GOAL OF THE EXERCISE: Answer with a number only: how many lines of the data contain "draw"?

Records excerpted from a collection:

⟨

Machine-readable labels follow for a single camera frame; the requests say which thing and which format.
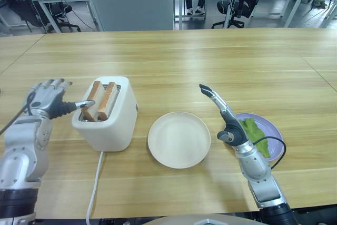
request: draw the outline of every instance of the person
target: person
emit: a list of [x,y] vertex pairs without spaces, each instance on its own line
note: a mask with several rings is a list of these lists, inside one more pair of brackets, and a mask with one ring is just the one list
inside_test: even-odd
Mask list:
[[[187,9],[187,15],[191,16],[193,15],[193,5],[192,0],[185,0],[186,1],[186,9]],[[198,0],[198,6],[196,7],[196,10],[194,12],[195,15],[203,15],[205,12],[203,11],[205,5],[205,0]]]

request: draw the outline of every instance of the purple plate
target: purple plate
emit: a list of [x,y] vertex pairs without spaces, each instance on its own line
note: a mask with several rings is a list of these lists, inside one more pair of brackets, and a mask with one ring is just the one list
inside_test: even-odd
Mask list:
[[[265,119],[264,117],[261,117],[253,113],[238,113],[236,117],[242,121],[247,118],[253,118],[255,123],[257,124],[257,127],[263,131],[265,136],[277,137],[277,138],[280,138],[282,141],[284,141],[277,127],[275,127],[273,123],[271,123],[269,120]],[[283,144],[276,139],[267,139],[267,140],[268,140],[268,150],[269,150],[270,158],[266,158],[266,159],[268,162],[270,162],[270,161],[274,161],[275,159],[277,159],[283,153],[284,147],[283,147]]]

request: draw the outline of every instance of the sneakers
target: sneakers
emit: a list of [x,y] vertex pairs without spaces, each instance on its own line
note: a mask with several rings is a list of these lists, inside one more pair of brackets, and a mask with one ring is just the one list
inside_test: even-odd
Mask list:
[[195,14],[196,14],[196,15],[204,15],[205,12],[203,11],[203,8],[202,8],[202,7],[198,6],[198,7],[196,8],[196,10],[195,10]]
[[187,15],[188,15],[188,16],[193,15],[193,9],[192,9],[192,8],[187,9]]
[[[203,8],[198,6],[194,12],[195,15],[204,15],[205,12],[203,11]],[[187,9],[187,15],[192,16],[193,15],[193,8]]]

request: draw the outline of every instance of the wooden table
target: wooden table
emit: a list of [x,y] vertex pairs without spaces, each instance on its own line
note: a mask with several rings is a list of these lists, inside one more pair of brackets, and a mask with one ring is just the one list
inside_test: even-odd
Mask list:
[[43,34],[30,36],[1,37],[0,39],[0,74],[24,54]]
[[[216,139],[224,122],[201,94],[203,83],[235,112],[259,114],[280,129],[288,149],[273,174],[291,207],[332,204],[337,203],[336,61],[335,30],[48,34],[0,75],[0,128],[36,82],[73,81],[64,99],[77,101],[95,78],[127,76],[140,108],[133,140],[125,151],[105,154],[92,217],[257,210],[232,148]],[[193,113],[210,129],[209,154],[190,169],[159,164],[146,146],[153,122],[173,111]],[[71,115],[53,122],[37,217],[84,218],[99,153],[72,128]]]

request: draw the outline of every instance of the desk leg
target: desk leg
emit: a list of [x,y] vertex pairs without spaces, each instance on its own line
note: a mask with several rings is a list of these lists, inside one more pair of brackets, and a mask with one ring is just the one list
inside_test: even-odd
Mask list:
[[284,27],[289,27],[289,24],[291,22],[291,20],[293,19],[296,11],[297,11],[297,8],[299,8],[299,5],[301,3],[302,0],[297,0],[293,9],[291,10],[291,13],[289,14],[289,17],[287,18],[285,24],[284,24]]
[[323,21],[322,28],[326,28],[330,24],[330,21],[334,18],[335,15],[337,15],[337,4],[332,6],[331,13],[328,16],[328,18]]
[[61,33],[60,28],[58,28],[56,22],[54,21],[53,17],[51,16],[51,13],[48,11],[46,5],[45,5],[43,2],[41,2],[41,1],[38,1],[38,3],[40,4],[40,6],[41,6],[41,8],[42,8],[42,10],[43,10],[43,12],[44,12],[44,14],[47,16],[49,22],[50,22],[51,25],[53,26],[55,32]]
[[326,14],[325,18],[328,18],[330,16],[330,14],[333,12],[334,7],[336,6],[336,3],[332,4],[330,10],[328,11],[328,13]]
[[0,13],[0,21],[8,28],[11,29],[11,27],[9,26],[9,24],[5,21],[5,18],[1,15]]
[[205,0],[205,4],[204,4],[204,12],[205,12],[205,17],[204,20],[206,20],[206,16],[207,16],[207,0]]
[[286,11],[288,5],[289,5],[289,2],[290,2],[290,0],[286,0],[285,5],[284,5],[283,12],[281,13],[281,17],[283,17],[283,15],[284,15],[284,13],[285,13],[285,11]]
[[173,0],[173,25],[175,22],[175,0]]
[[96,17],[95,17],[94,14],[93,14],[93,10],[92,10],[92,8],[91,8],[90,2],[87,1],[87,2],[86,2],[86,6],[87,6],[88,9],[89,9],[91,18],[93,19],[94,22],[96,22]]
[[183,0],[179,0],[179,30],[182,29]]
[[225,18],[225,24],[223,25],[223,28],[228,28],[228,24],[229,24],[230,18],[231,18],[231,12],[232,12],[231,5],[228,4],[227,14],[226,14],[226,18]]
[[102,23],[101,23],[101,20],[100,20],[98,14],[97,14],[97,10],[96,10],[96,7],[95,7],[95,4],[94,4],[93,0],[89,0],[89,4],[90,4],[90,6],[92,8],[92,12],[93,12],[94,16],[96,17],[96,22],[98,24],[98,29],[100,31],[103,31]]

⟩

TASK ANSWER: 5